On Wed, Jul 10, 2002 at 09:56:32AM -0700, Charlie Reiman wrote:
I was agreeing with Toby, until it dawned on me that string.* is available unrestricted. Yes, my regexs may be vulnerable to a DOS attack if someone foists a 4M string at me. But so is string.index and string.rindex and (even worse) string.lower. Besides, as Oliver points out, limiting access to re doesn't mean I can't write code that wantonly consumes all CPU and memory. His example is artificial but it could easily be modified to take paramters from the HTTP REQUEST and still do stupid things.
Yes, but at least each is linear w.r.t. input size. regexes can be exponential. Damn, I am trying to remember: it feels to me that they can be factorial (but this would be hard to do accidentally).
If the issue is resource (CPU or memory or disk) consumption, then trying to limit package availability is never going to be a 100% solution. To limit resource consumption, you must (wait for it....) limit resource consumption. In other words, requests need CPU timeouts and memory quotas.
True -- it is not, and was never intended to be a 100% solution. It was an engineering tradeoff. And I suspect that the needs of Zope Hosting providers was weighed heavily. They would want to be able to look at a user's code that was taking a lot of resource and quickly make a decision on whether to continue to have him as a customer. regexes would certainly make that more difficult. I don't know any of this, I am as far outside Zope decision making circles as can be.

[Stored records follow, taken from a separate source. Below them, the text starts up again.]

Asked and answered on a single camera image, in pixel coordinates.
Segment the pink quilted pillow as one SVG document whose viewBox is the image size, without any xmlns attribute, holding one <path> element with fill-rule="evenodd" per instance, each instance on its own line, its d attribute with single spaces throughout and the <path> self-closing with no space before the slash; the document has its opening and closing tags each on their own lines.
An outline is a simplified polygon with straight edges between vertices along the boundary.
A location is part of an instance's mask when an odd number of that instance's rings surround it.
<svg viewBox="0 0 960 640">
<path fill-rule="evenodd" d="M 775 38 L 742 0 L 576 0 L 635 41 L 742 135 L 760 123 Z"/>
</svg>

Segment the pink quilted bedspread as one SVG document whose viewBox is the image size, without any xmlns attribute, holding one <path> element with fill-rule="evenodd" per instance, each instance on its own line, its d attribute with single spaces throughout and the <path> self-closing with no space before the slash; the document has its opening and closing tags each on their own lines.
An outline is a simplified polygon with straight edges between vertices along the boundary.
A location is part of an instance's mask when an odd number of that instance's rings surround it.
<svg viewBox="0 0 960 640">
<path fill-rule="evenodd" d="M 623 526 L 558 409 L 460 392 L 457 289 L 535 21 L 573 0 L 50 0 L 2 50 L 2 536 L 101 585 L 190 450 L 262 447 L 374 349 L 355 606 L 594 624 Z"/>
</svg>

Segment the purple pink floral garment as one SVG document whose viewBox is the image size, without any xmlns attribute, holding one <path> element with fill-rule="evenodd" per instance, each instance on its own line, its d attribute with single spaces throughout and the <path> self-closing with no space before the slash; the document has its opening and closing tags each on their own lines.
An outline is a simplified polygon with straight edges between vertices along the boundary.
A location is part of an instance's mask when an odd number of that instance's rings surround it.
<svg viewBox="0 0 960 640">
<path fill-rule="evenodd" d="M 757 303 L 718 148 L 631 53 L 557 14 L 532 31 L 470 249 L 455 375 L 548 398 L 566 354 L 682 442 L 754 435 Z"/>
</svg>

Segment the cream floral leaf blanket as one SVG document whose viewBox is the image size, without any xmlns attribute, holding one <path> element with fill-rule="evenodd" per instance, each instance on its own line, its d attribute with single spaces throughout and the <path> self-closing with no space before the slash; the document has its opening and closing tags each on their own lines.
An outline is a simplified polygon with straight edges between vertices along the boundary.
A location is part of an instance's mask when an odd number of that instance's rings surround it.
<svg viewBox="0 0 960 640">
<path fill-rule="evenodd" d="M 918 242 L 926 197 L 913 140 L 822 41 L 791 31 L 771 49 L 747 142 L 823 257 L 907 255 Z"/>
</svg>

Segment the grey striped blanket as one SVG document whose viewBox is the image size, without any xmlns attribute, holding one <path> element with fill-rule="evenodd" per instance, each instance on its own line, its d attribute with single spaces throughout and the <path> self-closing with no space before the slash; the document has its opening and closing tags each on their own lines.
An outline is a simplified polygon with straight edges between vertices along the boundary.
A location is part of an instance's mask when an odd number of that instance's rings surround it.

So to rephrase the original question: Assuming I'm willing to risk the DOS attacks, is there any other security risk to opening up regexs for Zope use? Is there some way a hacker can assume control of my Zope server or change its content because I decided to utilize regexes in my Python scripts?
Not to my knowledge. In fact, I doubt it; the regex compilation process is completely uncontrollable by input, and I would be surprised if there were any problems in the match algorithm that could be exploited by input (although I seem to recall dimly problems with Unicode).
You don't have to tell me how, of course. Just let me know if it is possible.